EXERCISE INSTRUCTIONS - What you give back should match the records word for word.
*** Opening INFORMATION SHOWN ***
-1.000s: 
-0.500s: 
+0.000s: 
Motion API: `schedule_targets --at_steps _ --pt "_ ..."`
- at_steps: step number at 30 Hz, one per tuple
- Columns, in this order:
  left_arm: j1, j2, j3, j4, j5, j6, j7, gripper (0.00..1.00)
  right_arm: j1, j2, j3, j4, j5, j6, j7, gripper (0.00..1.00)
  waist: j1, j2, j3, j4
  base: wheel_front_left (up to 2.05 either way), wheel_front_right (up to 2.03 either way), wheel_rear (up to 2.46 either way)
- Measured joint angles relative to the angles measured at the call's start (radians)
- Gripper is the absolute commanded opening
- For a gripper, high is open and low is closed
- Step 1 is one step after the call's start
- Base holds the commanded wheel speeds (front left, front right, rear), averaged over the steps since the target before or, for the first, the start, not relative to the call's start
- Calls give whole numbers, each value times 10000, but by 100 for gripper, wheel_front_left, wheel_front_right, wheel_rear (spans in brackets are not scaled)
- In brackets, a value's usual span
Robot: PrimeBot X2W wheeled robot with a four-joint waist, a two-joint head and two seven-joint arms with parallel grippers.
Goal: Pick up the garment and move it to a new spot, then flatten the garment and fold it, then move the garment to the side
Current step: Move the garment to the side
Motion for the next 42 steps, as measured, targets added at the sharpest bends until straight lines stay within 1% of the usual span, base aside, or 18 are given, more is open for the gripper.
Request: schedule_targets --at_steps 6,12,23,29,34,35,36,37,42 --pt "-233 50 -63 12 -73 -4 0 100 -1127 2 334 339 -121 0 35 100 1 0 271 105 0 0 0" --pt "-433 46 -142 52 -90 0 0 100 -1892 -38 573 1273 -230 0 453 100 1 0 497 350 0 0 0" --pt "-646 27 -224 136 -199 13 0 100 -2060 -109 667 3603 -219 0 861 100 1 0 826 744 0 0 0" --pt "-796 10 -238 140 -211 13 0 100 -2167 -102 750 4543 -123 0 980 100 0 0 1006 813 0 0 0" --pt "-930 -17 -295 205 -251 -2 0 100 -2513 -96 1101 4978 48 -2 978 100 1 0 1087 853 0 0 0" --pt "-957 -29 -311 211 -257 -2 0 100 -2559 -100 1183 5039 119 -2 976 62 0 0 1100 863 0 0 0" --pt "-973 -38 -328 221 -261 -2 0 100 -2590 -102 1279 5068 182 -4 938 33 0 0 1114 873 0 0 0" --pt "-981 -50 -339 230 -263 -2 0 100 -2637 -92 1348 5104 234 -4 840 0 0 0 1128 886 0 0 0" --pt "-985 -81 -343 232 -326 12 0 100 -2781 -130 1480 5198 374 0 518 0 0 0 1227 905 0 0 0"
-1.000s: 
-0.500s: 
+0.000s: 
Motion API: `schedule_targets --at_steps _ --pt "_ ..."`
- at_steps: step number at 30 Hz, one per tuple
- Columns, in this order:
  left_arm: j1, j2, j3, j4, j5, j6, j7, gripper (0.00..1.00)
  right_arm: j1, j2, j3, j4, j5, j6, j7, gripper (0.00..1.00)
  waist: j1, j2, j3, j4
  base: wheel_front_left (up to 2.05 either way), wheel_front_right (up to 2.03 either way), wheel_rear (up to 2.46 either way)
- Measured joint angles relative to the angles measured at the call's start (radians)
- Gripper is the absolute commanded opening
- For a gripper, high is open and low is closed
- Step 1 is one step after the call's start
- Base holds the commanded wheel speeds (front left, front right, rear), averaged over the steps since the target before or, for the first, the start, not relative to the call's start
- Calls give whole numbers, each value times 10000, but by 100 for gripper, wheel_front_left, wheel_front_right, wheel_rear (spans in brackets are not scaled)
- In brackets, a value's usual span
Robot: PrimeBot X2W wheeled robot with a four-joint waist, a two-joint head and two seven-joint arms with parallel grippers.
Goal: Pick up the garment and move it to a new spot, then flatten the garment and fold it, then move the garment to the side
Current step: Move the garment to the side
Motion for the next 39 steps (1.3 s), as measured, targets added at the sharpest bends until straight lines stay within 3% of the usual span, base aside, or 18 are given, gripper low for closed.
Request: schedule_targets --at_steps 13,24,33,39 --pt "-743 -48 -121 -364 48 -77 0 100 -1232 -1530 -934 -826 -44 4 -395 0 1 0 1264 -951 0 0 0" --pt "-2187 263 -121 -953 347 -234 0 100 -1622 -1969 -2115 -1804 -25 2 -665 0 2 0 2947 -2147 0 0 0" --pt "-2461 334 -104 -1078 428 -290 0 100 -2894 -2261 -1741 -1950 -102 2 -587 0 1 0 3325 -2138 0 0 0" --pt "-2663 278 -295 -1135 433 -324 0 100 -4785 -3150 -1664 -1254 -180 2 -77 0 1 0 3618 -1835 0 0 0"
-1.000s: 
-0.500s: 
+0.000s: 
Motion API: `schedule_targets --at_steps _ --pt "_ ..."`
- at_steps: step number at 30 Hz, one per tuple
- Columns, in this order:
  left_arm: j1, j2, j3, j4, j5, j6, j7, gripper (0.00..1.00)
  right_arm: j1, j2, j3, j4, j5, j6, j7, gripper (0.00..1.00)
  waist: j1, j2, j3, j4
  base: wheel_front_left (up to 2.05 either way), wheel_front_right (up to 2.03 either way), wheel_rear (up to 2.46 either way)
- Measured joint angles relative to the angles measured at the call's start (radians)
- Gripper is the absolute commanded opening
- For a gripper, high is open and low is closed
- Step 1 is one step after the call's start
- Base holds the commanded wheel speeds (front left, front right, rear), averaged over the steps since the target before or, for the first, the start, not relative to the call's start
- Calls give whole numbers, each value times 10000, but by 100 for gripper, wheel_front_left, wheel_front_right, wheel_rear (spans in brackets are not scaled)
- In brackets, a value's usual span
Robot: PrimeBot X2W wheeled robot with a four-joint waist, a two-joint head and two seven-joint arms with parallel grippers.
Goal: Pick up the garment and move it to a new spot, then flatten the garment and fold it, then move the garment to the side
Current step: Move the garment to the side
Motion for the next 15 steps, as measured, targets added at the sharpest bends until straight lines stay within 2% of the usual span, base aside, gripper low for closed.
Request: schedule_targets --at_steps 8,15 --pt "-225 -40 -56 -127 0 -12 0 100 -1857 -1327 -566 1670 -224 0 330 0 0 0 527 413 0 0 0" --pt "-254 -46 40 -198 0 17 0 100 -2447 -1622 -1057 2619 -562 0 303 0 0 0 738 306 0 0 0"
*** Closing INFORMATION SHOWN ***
YOUR SOLUTION -
-1.000s: 
-0.500s: 
+0.000s: 
Motion API: `schedule_targets --at_steps _ --pt "_ ..."`
- at_steps: step number at 30 Hz, one per tuple
- Columns, in this order:
  left_arm: j1, j2, j3, j4, j5, j6, j7, gripper (0.00..1.00)
  right_arm: j1, j2, j3, j4, j5, j6, j7, gripper (0.00..1.00)
  waist: j1, j2, j3, j4
  base: wheel_front_left (up to 2.05 either way), wheel_front_right (up to 2.03 either way), wheel_rear (up to 2.46 either way)
- Measured joint angles relative to the angles measured at the call's start (radians)
- Gripper is the absolute commanded opening
- For a gripper, high is open and low is closed
- Step 1 is one step after the call's start
- Base holds the commanded wheel speeds (front left, front right, rear), averaged over the steps since the target before or, for the first, the start, not relative to the call's start
- Calls give whole numbers, each value times 10000, but by 100 for gripper, wheel_front_left, wheel_front_right, wheel_rear (spans in brackets are not scaled)
- In brackets, a value's usual span
Robot: PrimeBot X2W wheeled robot with a four-joint waist, a two-joint head and two seven-joint arms with parallel grippers.
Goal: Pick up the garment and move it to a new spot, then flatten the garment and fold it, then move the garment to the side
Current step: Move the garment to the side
Motion for the next 42 steps, as measured, targets added at the sharpest bends until straight lines stay within 1% of the usual span, base aside, or 18 are given, more is open for the gripper.
Request: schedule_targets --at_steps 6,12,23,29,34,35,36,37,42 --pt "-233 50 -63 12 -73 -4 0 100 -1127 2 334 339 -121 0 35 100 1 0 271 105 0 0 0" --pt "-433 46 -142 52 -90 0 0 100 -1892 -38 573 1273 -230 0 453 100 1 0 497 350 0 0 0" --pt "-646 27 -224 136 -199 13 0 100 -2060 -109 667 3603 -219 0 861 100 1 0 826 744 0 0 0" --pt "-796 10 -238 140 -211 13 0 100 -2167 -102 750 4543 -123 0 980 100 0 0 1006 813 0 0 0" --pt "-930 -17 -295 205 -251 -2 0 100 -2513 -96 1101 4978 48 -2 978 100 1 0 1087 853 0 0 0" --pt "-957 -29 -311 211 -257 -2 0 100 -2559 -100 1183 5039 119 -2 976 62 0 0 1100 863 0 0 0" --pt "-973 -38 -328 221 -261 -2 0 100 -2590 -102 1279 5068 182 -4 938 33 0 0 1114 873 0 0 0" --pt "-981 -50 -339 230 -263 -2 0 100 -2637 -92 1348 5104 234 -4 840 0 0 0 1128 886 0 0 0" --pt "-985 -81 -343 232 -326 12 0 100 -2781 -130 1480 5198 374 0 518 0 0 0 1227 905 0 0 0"
-1.000s: 
-0.500s: 
+0.000s: 
Motion API: `schedule_targets --at_steps _ --pt "_ ..."`
- at_steps: step number at 30 Hz, one per tuple
- Columns, in this order:
  left_arm: j1, j2, j3, j4, j5, j6, j7, gripper (0.00..1.00)
  right_arm: j1, j2, j3, j4, j5, j6, j7, gripper (0.00..1.00)
  waist: j1, j2, j3, j4
  base: wheel_front_left (up to 2.05 either way), wheel_front_right (up to 2.03 either way), wheel_rear (up to 2.46 either way)
- Measured joint angles relative to the angles measured at the call's start (radians)
- Gripper is the absolute commanded opening
- For a gripper, high is open and low is closed
- Step 1 is one step after the call's start
- Base holds the commanded wheel speeds (front left, front right, rear), averaged over the steps since the target before or, for the first, the start, not relative to the call's start
- Calls give whole numbers, each value times 10000, but by 100 for gripper, wheel_front_left, wheel_front_right, wheel_rear (spans in brackets are not scaled)
- In brackets, a value's usual span
Robot: PrimeBot X2W wheeled robot with a four-joint waist, a two-joint head and two seven-joint arms with parallel grippers.
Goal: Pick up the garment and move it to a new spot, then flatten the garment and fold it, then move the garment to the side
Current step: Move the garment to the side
Motion for the next 39 steps (1.3 s), as measured, targets added at the sharpest bends until straight lines stay within 3% of the usual span, base aside, or 18 are given, gripper low for closed.
Request: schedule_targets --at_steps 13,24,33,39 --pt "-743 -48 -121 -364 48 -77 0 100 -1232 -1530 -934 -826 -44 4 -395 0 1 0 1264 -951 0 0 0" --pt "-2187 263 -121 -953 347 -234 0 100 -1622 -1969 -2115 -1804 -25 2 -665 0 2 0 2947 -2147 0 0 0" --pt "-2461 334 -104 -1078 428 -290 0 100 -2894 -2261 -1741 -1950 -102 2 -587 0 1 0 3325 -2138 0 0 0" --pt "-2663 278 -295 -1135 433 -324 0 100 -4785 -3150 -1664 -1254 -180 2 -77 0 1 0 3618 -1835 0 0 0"
-1.000s: 
-0.500s: 
+0.000s: 
Motion API: `schedule_targets --at_steps _ --pt "_ ..."`
- at_steps: step number at 30 Hz, one per tuple
- Columns, in this order:
  left_arm: j1, j2, j3, j4, j5, j6, j7, gripper (0.00..1.00)
  right_arm: j1, j2, j3, j4, j5, j6, j7, gripper (0.00..1.00)
  waist: j1, j2, j3, j4
  base: wheel_front_left (up to 2.05 either way), wheel_front_right (up to 2.03 either way), wheel_rear (up to 2.46 either way)
- Measured joint angles relative to the angles measured at the call's start (radians)
- Gripper is the absolute commanded opening
- For a gripper, high is open and low is closed
- Step 1 is one step after the call's start
- Base holds the commanded wheel speeds (front left, front right, rear), averaged over the steps since the target before or, for the first, the start, not relative to the call's start
- Calls give whole numbers, each value times 10000, but by 100 for gripper, wheel_front_left, wheel_front_right, wheel_rear (spans in brackets are not scaled)
- In brackets, a value's usual span
Robot: PrimeBot X2W wheeled robot with a four-joint waist, a two-joint head and two seven-joint arms with parallel grippers.
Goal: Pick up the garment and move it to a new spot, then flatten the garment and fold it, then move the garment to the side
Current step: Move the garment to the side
Motion for the next 15 steps, as measured, targets added at the sharpest bends until straight lines stay within 2% of the usual span, base aside, gripper low for closed.
Request: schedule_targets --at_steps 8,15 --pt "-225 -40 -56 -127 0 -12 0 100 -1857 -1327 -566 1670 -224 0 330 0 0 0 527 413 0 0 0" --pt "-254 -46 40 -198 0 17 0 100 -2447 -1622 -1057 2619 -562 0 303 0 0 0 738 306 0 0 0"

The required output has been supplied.